**EXERCISE GOAL**
Which lines of the data include the string "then"? List them all.

THE DATA Start Marker

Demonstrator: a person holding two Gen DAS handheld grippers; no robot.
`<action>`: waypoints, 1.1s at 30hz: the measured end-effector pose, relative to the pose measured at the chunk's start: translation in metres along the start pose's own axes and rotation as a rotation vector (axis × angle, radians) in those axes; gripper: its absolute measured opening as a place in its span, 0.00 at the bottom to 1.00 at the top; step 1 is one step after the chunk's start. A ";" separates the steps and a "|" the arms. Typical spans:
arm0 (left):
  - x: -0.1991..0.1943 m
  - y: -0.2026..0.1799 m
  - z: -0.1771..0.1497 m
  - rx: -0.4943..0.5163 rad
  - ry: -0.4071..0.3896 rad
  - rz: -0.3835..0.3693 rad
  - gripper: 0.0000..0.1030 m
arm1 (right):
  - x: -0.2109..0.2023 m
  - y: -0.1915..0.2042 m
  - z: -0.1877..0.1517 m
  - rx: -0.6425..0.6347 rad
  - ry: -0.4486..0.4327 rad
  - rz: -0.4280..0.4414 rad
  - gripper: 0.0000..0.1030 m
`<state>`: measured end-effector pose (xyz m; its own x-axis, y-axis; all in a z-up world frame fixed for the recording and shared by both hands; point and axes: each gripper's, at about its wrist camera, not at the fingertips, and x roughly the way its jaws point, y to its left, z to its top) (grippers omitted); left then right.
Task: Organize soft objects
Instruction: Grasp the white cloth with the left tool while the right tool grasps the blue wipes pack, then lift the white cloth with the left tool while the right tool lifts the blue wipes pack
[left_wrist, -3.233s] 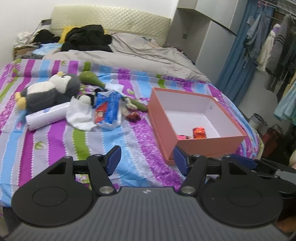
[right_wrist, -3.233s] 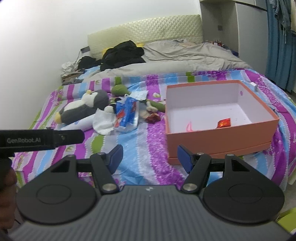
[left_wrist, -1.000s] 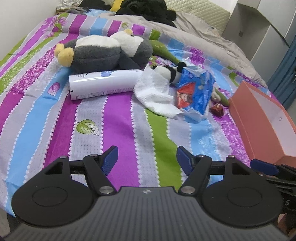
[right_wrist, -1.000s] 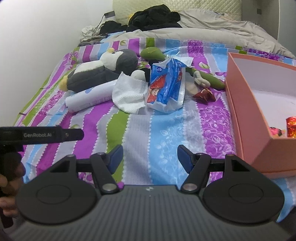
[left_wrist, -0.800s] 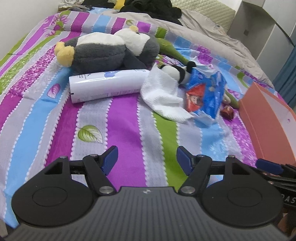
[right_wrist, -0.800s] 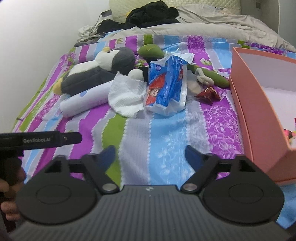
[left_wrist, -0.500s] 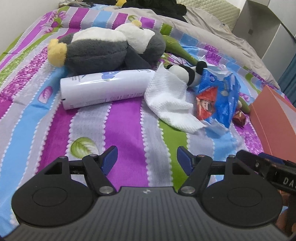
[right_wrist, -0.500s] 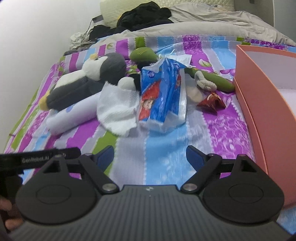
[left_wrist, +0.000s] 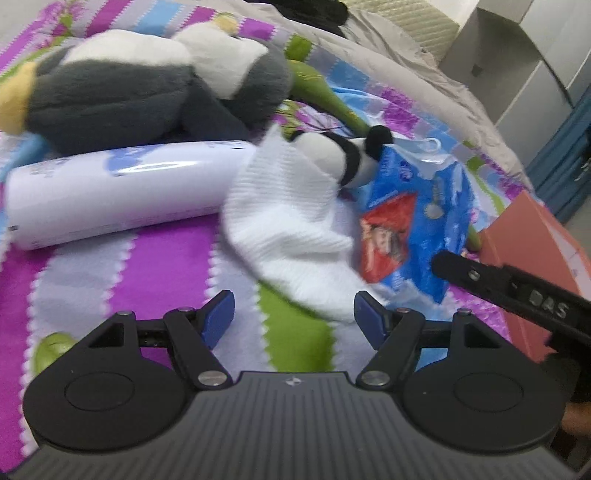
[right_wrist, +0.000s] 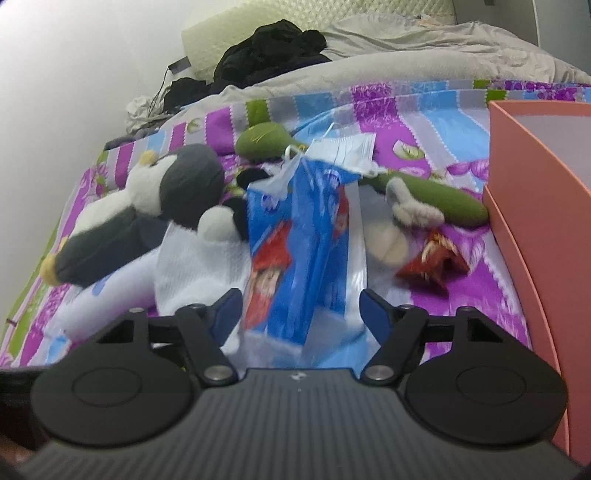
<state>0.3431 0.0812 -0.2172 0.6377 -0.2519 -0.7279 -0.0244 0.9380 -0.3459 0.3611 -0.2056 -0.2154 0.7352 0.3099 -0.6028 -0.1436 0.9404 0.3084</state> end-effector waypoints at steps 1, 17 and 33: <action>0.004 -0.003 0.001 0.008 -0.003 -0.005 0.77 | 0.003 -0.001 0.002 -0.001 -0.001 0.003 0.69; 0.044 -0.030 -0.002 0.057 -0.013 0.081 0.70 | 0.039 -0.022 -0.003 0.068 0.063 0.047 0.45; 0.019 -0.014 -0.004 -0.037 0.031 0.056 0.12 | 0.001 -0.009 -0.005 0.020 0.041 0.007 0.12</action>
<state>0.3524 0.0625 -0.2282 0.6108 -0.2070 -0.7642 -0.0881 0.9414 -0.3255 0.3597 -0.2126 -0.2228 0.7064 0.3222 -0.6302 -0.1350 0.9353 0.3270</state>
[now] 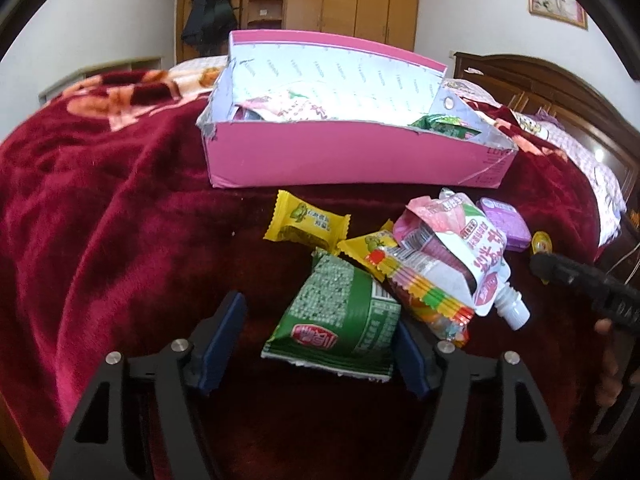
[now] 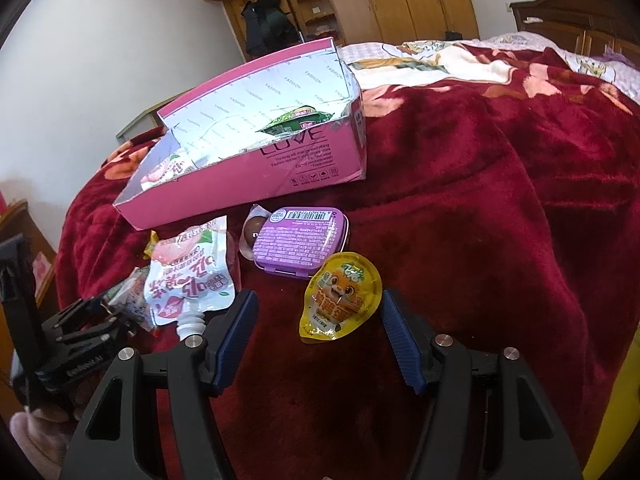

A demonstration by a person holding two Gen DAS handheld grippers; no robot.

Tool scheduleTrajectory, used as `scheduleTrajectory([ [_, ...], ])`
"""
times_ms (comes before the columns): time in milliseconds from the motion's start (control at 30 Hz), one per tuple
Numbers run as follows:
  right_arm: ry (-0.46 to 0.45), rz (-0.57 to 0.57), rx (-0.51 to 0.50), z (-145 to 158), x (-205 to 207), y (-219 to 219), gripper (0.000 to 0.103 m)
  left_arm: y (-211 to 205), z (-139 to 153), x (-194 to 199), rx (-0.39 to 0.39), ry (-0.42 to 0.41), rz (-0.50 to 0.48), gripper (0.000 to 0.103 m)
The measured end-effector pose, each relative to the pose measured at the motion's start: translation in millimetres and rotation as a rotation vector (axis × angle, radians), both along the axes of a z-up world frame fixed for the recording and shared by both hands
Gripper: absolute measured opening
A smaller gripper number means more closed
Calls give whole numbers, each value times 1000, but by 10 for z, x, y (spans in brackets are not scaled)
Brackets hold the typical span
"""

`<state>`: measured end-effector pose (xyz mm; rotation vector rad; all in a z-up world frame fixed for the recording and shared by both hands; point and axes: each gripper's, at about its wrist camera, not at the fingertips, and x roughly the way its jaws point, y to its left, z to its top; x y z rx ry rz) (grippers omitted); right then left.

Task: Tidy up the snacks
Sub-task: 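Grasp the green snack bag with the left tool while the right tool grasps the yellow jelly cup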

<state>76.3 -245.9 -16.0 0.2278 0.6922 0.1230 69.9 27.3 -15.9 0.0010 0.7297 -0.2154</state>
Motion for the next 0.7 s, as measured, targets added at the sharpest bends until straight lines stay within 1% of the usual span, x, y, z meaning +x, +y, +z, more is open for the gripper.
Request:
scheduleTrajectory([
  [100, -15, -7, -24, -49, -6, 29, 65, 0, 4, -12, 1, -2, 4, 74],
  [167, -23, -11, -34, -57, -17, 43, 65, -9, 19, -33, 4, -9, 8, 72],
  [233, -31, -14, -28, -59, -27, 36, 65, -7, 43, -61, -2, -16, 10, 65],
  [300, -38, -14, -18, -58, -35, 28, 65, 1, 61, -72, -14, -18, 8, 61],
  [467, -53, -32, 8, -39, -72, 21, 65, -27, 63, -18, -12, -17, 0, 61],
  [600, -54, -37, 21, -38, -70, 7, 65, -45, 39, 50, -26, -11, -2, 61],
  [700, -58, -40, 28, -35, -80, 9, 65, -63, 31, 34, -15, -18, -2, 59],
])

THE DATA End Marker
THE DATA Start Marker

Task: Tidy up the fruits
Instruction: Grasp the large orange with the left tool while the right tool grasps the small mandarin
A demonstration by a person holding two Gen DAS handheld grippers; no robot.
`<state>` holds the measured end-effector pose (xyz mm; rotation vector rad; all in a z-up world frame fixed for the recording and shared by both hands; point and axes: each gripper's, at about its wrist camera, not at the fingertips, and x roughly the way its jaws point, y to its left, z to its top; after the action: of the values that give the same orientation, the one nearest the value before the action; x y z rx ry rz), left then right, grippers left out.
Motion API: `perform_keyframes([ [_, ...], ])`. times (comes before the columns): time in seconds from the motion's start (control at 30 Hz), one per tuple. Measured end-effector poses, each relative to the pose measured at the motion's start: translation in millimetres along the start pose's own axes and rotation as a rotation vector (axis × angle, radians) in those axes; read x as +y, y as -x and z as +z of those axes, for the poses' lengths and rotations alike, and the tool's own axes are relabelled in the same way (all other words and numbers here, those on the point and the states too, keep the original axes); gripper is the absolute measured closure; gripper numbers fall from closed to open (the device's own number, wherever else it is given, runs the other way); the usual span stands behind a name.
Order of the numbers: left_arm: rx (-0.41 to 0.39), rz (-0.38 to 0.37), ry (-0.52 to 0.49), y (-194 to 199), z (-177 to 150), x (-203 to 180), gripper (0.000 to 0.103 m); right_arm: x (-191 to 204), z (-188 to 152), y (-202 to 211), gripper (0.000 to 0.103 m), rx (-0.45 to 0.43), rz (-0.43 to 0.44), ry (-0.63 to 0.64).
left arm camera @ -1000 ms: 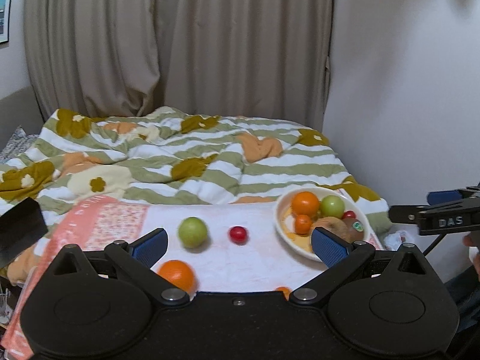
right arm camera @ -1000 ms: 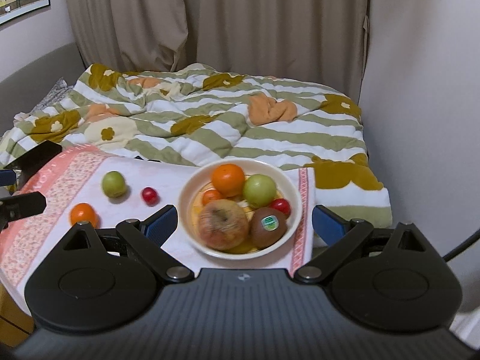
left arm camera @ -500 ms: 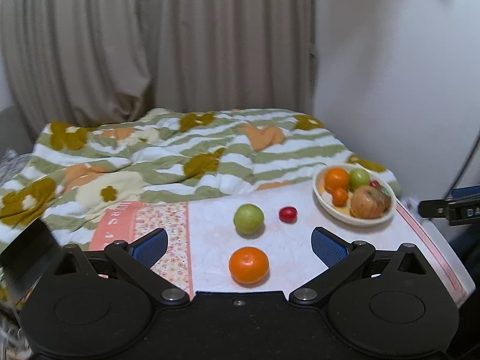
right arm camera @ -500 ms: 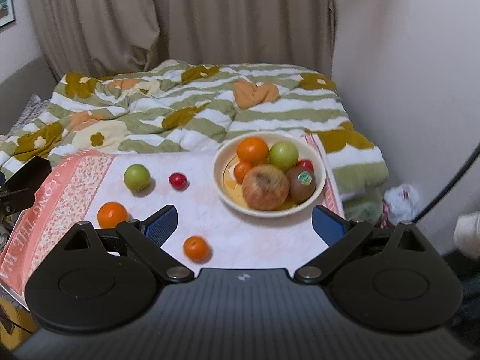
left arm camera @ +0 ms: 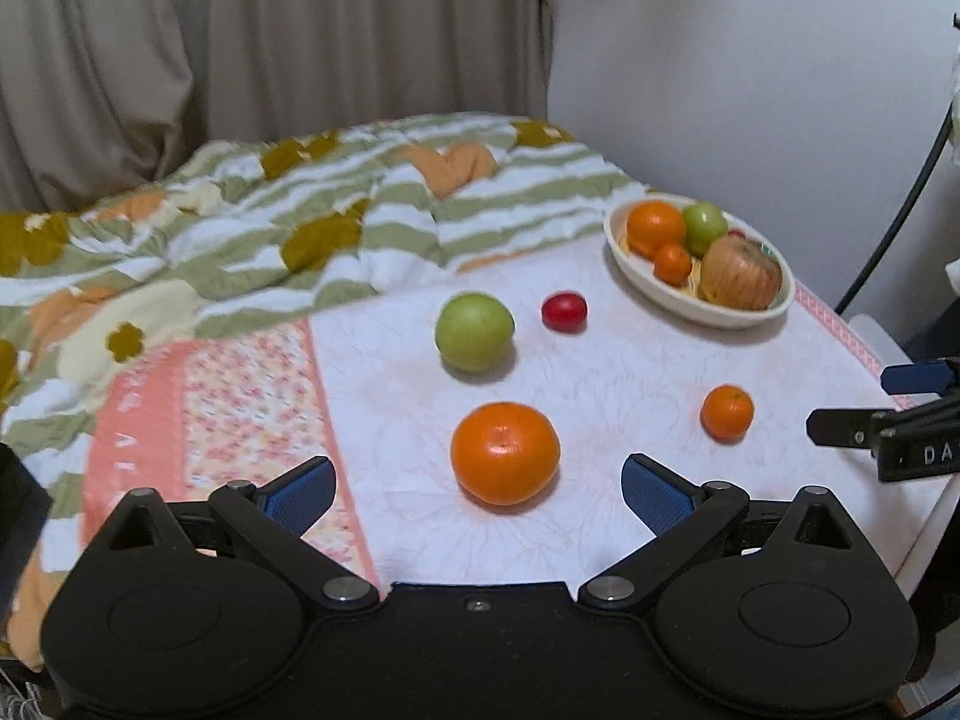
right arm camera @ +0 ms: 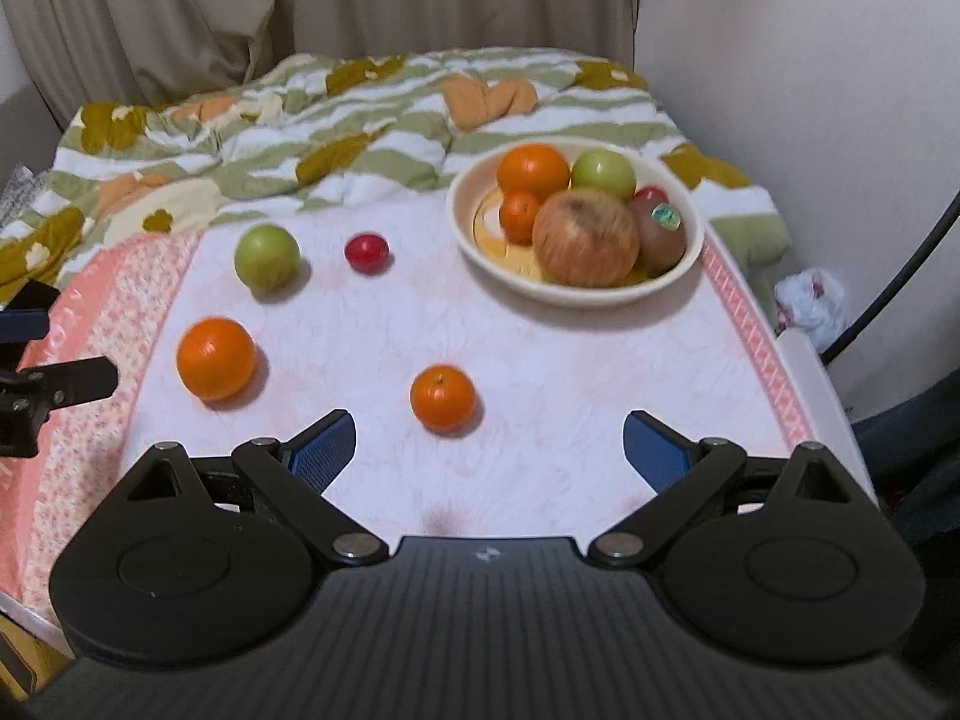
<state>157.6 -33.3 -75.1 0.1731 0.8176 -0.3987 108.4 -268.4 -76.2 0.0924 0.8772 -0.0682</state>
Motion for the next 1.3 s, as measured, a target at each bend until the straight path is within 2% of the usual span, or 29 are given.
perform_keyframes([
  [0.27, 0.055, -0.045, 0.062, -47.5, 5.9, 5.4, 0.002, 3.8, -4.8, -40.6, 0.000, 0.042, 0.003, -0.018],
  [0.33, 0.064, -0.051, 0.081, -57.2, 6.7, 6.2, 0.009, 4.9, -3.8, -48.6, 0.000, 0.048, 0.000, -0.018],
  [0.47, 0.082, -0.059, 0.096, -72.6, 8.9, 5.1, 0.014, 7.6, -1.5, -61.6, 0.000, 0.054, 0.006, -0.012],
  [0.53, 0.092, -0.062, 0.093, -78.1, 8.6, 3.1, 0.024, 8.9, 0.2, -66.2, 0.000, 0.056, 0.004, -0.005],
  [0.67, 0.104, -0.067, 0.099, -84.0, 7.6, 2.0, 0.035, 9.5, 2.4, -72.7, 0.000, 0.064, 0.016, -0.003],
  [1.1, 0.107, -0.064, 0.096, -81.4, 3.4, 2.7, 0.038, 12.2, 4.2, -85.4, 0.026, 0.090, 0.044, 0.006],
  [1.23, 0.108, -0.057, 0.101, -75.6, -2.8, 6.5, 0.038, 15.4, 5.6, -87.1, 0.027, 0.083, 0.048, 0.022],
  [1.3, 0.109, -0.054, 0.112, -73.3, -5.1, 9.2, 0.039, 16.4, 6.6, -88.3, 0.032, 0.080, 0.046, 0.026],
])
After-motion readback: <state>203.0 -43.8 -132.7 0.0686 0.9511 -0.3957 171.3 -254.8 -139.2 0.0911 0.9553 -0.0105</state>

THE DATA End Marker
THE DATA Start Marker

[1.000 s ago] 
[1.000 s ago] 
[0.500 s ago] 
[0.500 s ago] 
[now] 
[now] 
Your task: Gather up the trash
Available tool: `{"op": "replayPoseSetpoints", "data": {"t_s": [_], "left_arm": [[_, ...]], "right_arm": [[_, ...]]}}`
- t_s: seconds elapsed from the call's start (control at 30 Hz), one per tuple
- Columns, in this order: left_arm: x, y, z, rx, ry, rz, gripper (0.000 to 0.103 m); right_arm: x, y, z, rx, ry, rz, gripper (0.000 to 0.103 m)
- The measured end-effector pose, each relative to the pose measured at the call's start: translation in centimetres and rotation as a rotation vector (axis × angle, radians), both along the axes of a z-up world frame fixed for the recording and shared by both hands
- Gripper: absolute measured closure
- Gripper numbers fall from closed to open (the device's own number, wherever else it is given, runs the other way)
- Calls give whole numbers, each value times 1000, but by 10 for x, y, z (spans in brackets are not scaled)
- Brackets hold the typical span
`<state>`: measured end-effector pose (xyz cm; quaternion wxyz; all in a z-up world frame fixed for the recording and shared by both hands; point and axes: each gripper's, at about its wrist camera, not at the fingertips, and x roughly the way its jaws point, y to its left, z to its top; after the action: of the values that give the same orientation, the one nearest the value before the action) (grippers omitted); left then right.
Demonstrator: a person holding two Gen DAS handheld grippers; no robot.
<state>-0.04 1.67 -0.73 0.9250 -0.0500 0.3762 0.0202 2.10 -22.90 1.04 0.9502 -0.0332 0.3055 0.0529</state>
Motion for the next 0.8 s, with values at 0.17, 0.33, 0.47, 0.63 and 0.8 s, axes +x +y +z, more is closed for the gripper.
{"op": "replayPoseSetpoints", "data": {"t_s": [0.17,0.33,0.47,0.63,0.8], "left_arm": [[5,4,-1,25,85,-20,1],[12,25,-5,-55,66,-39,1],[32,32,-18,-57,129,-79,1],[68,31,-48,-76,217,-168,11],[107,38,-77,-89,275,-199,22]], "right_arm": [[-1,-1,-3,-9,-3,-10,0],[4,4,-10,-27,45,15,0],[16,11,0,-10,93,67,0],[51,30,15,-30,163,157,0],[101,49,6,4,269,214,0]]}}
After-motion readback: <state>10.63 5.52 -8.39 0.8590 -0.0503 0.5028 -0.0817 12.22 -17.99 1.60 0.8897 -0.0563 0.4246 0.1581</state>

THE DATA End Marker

**EXERCISE RESULT**
`<state>`: measured end-effector pose (xyz m; its own x-axis, y-axis; all in a z-up world frame fixed for the recording and shared by both hands; point and axes: each gripper's, at about its wrist camera, not at the fingertips, and x roughly the way its jaws point, y to its left, z to its top) (grippers omitted); left then right.
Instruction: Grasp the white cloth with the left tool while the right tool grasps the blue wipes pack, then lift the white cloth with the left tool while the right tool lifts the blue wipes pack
`<state>`: measured end-effector pose (xyz mm; rotation vector rad; all in a z-up world frame fixed for the recording and shared by both hands; point and axes: each gripper's, at about its wrist camera, not at the fingertips, and x roughly the way its jaws point, y to its left, z to its top; x y z rx ry rz) (grippers omitted); right then left.
`<state>` holds the measured end-effector pose (xyz mm; rotation vector rad; all in a z-up world frame fixed for the recording and shared by both hands; point and axes: each gripper's, at about its wrist camera, not at the fingertips, and x roughly the way its jaws point, y to its left, z to its top; after the action: of the values that give the same orientation, the one nearest the value before the action; x y z rx ry rz), left then right, grippers left out.
`<state>`: measured end-effector pose (xyz cm; quaternion wxyz; all in a z-up world frame fixed for the recording and shared by both hands; point and axes: each gripper's, at about its wrist camera, not at the fingertips, and x roughly the way its jaws point, y to its left, z to its top; after the action: of the values that give the same orientation, the one nearest the value before the action) (grippers omitted); left then right.

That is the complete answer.